The science of stink

We all have our favorite smells, which remind us of our favorite things. The smell of baking bread may make you think of Grandma’s house. The scent of lilacs may remind you of warm summer evenings.

Then there our are less-favorite smells, like the smell of an outhouse on a hot day, or the smell of sneakers after a 20-mile hike.

Bad smells are a hot topic of research right now at the Monell Chemical Senses Center in Philadelphia because the U.S. Department of Defense officials has asked the center to formulate a universally offensive odor the military could use for crowd control.

The “odor bomb” they’ve come up with so far is said to smell like rotting garbage, human waste and burning hair, and is so potent it makes people want to flee in disgust, as well as causing shallow breathing, an increased heart rate and nausea.

Here’s how the sense of smell works: air passes over an area in the nose called the olfactory epithelium, which is about four or five square centimetres in size and covered by mucus. Molecules from “smelly” substances must penetrate the mucus in order to reach the sensitive receptor cells beneath. These cells–about 10 million of them–are equipped with hair-like cilia, studded with proteins. Scent molecules interact with these proteins, causing the cells to send a message to the brain.

Smell has a powerful ability to provoke emotion and memory. Each half of the brain contains an almond-shaped clump of cells called an amygdala, which plays an important role in emotional reactions. There are direct links between the amygdala and the parts of the brain that process the sense of smell. Nasty smells (such as the Monell Centre’s “odor bomb”) evoke a powerful response from both of the amygdala, whereas pleasant smells evoked only a weak response in the right amygdala. This is probably why we react so violently to really bad smells, and why people who are constantly exposed to unpleasant smells tend to feel bad emotionally.

Most things that really stink do so because of the action of bacteria. Excrement and flatus (to use the scientific terms) smell bad because as bacteria in the large intestine break down food, they produce smelly, sulfur- or nitrogen-rich organic compounds such as indole, skatole, mercaptans (skunk smell) and hydrogen sulphide (rotten-egg smell).

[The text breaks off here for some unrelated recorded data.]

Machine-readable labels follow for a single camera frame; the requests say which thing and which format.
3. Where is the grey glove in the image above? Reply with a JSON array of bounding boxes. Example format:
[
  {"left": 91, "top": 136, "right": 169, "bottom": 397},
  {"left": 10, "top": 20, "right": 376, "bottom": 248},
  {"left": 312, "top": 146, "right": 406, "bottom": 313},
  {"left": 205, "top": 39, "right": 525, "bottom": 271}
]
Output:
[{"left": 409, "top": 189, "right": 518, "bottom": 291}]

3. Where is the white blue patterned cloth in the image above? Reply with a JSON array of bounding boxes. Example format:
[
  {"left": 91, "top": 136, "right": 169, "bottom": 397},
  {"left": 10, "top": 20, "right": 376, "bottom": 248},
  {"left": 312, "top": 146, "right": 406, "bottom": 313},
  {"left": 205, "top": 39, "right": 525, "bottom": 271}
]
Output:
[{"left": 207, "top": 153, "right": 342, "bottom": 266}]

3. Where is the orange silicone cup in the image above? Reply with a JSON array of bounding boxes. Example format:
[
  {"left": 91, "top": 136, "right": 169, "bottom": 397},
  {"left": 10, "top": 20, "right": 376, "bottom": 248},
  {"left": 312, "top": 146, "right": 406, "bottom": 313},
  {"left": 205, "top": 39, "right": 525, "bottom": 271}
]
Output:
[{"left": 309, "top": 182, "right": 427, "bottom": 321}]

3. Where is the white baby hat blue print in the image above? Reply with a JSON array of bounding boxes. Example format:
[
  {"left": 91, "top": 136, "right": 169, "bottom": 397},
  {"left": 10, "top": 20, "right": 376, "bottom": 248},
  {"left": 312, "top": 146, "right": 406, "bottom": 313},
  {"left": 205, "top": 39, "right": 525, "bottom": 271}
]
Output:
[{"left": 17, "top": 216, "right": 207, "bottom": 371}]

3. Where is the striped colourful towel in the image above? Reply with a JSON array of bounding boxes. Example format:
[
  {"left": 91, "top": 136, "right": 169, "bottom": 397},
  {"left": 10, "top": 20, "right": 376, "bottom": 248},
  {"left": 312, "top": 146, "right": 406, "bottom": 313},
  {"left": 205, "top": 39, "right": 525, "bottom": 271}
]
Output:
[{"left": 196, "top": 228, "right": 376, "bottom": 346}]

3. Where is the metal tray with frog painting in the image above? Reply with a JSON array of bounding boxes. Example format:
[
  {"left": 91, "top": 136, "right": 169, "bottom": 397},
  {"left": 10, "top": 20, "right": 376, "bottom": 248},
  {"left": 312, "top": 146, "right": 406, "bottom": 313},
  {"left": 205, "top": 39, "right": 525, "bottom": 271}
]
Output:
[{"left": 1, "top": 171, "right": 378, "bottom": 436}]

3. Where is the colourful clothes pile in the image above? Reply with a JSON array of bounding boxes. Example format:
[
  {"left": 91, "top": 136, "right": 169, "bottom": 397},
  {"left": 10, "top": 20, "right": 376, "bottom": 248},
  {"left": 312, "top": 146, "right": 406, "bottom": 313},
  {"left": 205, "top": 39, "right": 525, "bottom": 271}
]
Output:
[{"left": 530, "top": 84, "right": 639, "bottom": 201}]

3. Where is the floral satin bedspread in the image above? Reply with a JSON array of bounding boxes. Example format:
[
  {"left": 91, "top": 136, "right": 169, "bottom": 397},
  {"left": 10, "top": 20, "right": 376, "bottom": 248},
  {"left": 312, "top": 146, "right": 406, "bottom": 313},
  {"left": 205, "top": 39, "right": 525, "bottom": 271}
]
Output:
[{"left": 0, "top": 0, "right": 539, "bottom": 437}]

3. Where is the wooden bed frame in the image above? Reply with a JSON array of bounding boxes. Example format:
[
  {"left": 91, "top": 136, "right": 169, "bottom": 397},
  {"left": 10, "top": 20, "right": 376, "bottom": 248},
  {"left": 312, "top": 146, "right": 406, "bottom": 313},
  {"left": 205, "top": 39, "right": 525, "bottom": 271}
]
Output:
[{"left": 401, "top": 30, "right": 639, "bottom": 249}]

Garbage, too, stinks because the bacteria breaking it down release smelly gases.

Similarly, feet and underarms stink because of the excretions of sweat-eating bacteria.

At the Monell Centre, chemist George Preti has spent 30 years investigating such unpleasant human smells as underarm odor, bad breath and “fish odor syndrome,” a genetic disease called trimethylaminuria which makes the sufferer smell like fish, no matter how many times they take a bath or change clothes. Another researcher, Charles Wysocki, is working with Preti and the Pennsylvania Department of Agriculture to make farms smell better, not so much for the sake of the farmers as for the sake of the urban types whose bedroom communities are springing up in once-isolated agricultural areas.

It’s a quest that would have baffled our ancestors, who might even have been impervious to the “odor bomb.” Through most of history, after all, humans have lived with very strong smells (what with the lack of bathing, open sewers in the streets, and the reliance on horses). It’s even safe to say that our sense of smell has been crucial to our survival as a species, since it warns us of bad food, bad water and even bad animals with very long teeth lurking in the forest.

It’s only recently that we’ve tried so hard to eliminate unpleasant odors entirely–probably an impossible goal, considering that ideas of what smells bad and what smells good vary so much from culture to culture.

There’s a famous story of a group of American G.I.s who, during the invasion of Normandy, passed the open mouth of cave from which poured the most horrendous smell. Convinced the cave must be full of rotting corpses, they incinerated its contents with a flamethrower.

Turned out the cave actually belonged to the Roquefort cooperative, and was full of cheeses, ripening and molding to perfection.

What stinks and what doesn’t, it seems, is very much in the nose of the sniffer–which may bode ill for the success of the “odor bomb.”